- Gangpur Location in West Bengal, India Gangpur Gangpur (India)
- Coordinates: 23°13′07″N 87°54′59″E﻿ / ﻿23.2185°N 87.9164°E
- Country: India
- State: West Bengal
- District: Purba Bardhaman

Area
- • Total: 2.81 km^{2} (1.08 sq mi)

Population (2011)
- • Total: 6,347
- • Density: 2,260/km^{2} (5,850/sq mi)

Languages
- • Official: Bengali, English
- Time zone: UTC+5:30 (IST)
- Vehicle registration: WB
- Lok Sabha constituency: Bardhaman-Durgapur
- Vidhan Sabha constituency: Bardhaman Uttar
- Website: purbabardhaman.gov.in

= Gangpur =

Gangpur is a census town in Burdwan II CD Block in Bardhaman Sadar North subdivision of Purba Bardhaman district in West Bengal, India.

==Geography==

===Location===
The location code of Gangpur Villa is 320193, according to the 2011 census. The distance between Ganpur and the main Burdwan City is less than 6.6 km. Gangpur is well connected with the rest of the Burdwan District via railway and roads.

===Urbanisation===
73.58% of the population of Bardhaman Sadar North subdivision lives in the rural areas.

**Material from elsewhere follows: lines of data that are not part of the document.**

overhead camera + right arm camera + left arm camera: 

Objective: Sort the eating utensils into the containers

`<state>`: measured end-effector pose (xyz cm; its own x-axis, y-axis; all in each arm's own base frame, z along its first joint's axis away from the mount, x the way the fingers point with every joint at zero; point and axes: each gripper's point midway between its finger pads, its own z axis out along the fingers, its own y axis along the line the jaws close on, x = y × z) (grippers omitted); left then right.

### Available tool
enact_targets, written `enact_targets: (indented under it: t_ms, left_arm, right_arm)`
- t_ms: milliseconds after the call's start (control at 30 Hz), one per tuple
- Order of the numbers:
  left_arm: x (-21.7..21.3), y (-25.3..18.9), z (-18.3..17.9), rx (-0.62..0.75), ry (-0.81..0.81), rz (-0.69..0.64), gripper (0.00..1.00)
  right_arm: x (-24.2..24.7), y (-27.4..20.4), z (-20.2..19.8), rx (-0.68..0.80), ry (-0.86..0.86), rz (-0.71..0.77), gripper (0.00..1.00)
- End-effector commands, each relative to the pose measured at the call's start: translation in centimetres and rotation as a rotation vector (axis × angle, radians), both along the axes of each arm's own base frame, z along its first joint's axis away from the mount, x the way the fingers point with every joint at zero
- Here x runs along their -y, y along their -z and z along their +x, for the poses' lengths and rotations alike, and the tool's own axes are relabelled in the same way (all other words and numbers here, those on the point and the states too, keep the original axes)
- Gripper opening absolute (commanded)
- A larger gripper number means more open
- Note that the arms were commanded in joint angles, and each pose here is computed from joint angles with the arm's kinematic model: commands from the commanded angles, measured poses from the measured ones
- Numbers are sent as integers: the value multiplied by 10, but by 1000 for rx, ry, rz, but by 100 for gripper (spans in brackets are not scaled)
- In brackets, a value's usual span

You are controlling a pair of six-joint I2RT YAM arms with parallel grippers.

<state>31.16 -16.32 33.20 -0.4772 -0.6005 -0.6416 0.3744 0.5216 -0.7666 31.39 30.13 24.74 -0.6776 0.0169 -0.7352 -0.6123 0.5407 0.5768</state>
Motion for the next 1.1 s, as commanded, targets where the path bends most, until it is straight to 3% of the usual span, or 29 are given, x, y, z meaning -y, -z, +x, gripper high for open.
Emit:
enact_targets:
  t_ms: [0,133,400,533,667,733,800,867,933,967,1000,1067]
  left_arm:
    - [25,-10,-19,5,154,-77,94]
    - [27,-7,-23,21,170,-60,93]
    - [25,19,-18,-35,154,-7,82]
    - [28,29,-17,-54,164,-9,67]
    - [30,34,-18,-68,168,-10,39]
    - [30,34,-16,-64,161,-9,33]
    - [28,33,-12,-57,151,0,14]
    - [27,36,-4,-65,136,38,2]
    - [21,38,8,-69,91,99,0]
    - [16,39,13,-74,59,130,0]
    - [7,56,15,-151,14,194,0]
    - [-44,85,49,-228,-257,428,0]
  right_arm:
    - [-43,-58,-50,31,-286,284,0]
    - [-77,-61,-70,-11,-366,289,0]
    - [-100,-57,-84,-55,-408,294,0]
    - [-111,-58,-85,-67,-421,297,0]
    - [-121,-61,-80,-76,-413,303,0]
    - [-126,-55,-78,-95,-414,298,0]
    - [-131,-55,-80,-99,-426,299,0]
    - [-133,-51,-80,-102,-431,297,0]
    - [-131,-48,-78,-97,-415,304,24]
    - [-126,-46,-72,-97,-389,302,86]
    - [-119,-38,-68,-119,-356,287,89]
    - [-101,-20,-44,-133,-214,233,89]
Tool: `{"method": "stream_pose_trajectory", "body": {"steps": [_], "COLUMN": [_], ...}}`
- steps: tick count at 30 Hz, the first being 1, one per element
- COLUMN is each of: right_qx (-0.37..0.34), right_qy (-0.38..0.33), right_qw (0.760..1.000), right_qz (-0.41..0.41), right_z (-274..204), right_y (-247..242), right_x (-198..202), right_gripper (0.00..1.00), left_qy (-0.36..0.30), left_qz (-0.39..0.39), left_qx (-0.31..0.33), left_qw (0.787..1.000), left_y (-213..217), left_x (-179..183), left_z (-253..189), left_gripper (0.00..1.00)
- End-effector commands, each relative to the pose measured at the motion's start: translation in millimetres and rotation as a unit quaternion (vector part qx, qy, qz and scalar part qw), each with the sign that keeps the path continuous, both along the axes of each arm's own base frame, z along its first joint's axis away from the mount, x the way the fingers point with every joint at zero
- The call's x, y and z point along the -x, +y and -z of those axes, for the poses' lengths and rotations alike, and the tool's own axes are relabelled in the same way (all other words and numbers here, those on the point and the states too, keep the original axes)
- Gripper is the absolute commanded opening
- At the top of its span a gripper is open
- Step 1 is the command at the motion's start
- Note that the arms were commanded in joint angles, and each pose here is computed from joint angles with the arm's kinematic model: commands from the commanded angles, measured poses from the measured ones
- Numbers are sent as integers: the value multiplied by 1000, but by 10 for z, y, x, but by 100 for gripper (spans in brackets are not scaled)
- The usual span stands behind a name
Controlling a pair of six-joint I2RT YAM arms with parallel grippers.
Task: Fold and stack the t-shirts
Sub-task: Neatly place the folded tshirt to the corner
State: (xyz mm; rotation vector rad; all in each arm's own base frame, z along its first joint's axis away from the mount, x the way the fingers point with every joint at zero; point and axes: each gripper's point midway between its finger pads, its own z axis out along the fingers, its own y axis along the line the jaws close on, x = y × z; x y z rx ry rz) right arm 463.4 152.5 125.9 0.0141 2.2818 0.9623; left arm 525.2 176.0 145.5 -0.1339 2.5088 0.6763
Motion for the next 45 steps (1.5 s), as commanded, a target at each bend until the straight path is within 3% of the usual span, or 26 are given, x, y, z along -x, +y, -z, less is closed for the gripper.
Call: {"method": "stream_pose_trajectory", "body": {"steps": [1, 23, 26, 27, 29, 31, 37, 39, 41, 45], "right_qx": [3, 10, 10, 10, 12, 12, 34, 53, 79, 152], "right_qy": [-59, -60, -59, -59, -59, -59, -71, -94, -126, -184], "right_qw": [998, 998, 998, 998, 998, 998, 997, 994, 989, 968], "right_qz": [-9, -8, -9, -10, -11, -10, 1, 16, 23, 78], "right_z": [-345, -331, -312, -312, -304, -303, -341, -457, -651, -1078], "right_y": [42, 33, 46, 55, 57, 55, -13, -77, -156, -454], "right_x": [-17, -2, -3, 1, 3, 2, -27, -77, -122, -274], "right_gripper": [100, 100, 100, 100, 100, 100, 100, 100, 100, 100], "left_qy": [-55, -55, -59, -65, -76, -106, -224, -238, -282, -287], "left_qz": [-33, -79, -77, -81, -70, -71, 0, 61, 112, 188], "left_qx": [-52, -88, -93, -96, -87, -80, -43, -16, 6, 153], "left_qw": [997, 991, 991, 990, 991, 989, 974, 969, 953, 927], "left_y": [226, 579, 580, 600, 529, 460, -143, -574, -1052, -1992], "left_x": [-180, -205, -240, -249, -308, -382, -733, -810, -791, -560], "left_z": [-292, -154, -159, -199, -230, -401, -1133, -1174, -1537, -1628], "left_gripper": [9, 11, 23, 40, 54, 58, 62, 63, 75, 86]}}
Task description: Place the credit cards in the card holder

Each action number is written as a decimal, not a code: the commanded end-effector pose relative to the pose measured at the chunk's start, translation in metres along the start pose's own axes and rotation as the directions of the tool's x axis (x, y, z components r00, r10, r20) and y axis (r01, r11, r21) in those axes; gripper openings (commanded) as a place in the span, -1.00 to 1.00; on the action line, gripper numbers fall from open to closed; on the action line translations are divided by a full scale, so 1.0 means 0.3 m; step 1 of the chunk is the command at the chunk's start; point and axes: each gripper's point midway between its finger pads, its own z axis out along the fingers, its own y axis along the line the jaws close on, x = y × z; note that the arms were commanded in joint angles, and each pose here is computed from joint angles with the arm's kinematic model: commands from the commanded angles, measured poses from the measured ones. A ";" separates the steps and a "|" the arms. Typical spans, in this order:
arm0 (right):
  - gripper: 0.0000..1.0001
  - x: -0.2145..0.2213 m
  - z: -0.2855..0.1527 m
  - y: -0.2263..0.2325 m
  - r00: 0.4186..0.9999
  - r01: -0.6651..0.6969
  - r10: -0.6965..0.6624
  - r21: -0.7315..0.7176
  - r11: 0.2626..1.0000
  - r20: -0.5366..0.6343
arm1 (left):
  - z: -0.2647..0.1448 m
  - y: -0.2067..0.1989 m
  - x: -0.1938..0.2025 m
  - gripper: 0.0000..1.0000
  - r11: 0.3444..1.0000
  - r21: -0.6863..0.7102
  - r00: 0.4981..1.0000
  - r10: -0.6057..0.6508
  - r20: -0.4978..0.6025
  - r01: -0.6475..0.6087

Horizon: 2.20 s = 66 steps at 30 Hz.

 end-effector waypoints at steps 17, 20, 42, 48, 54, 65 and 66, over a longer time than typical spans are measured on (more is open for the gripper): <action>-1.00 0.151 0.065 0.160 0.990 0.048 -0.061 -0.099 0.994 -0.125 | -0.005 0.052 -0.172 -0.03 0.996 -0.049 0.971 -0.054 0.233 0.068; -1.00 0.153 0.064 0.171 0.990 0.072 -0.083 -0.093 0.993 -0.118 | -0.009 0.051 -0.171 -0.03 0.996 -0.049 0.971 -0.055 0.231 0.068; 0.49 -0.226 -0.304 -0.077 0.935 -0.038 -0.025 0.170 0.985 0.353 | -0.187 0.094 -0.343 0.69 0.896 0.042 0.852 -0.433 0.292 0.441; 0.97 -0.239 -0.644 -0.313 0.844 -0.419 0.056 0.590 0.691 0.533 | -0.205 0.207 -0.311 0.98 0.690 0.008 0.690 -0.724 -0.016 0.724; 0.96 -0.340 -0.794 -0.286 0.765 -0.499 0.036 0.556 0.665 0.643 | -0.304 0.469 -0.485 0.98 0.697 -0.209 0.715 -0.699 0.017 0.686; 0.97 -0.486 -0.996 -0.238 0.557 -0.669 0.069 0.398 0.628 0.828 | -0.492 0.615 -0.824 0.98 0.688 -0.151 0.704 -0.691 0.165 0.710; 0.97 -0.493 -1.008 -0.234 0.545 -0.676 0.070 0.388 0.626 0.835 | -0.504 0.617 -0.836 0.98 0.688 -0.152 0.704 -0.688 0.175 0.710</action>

Only 26.42% of the population lives in the urban areas, and that is the highest proportion of urban population amongst the four subdivisions in Purba Bardhaman district. The map alongside presents some of the notable locations in the subdivision. All places marked in the map are linked in the larger full screen map.

==Demographics==
As per the 2011 Census of India, Gangpur had a total population of 6,347 of which 3,263 (51%) were males and 3,084 (49%) were females. Population below 6 years was 580. The total number of literates in Gangpur was 4,780 (82.89% of the population over 6 years).

==Infrastructure==
As per the District Census Handbook 2011, Gangpur covered an area of 2.8072 km^{2}. Amongst the medical facilities, the nearest nursing home was 8 km away and the nearest veterinary hospital was 8 km away. It had 5 medicine shops. It had 4 primary schools. The nearest middle and secondary schools were 1.5 km away at Joteram. Major educational facilities were available 7 km away at Bardhaman.

== Education ==
Sylvan Polytechnic College is situated near Gangapur Railway Station. Joteram Vidyapith is a well known school located at the vicinity of Gangpur Railway Station.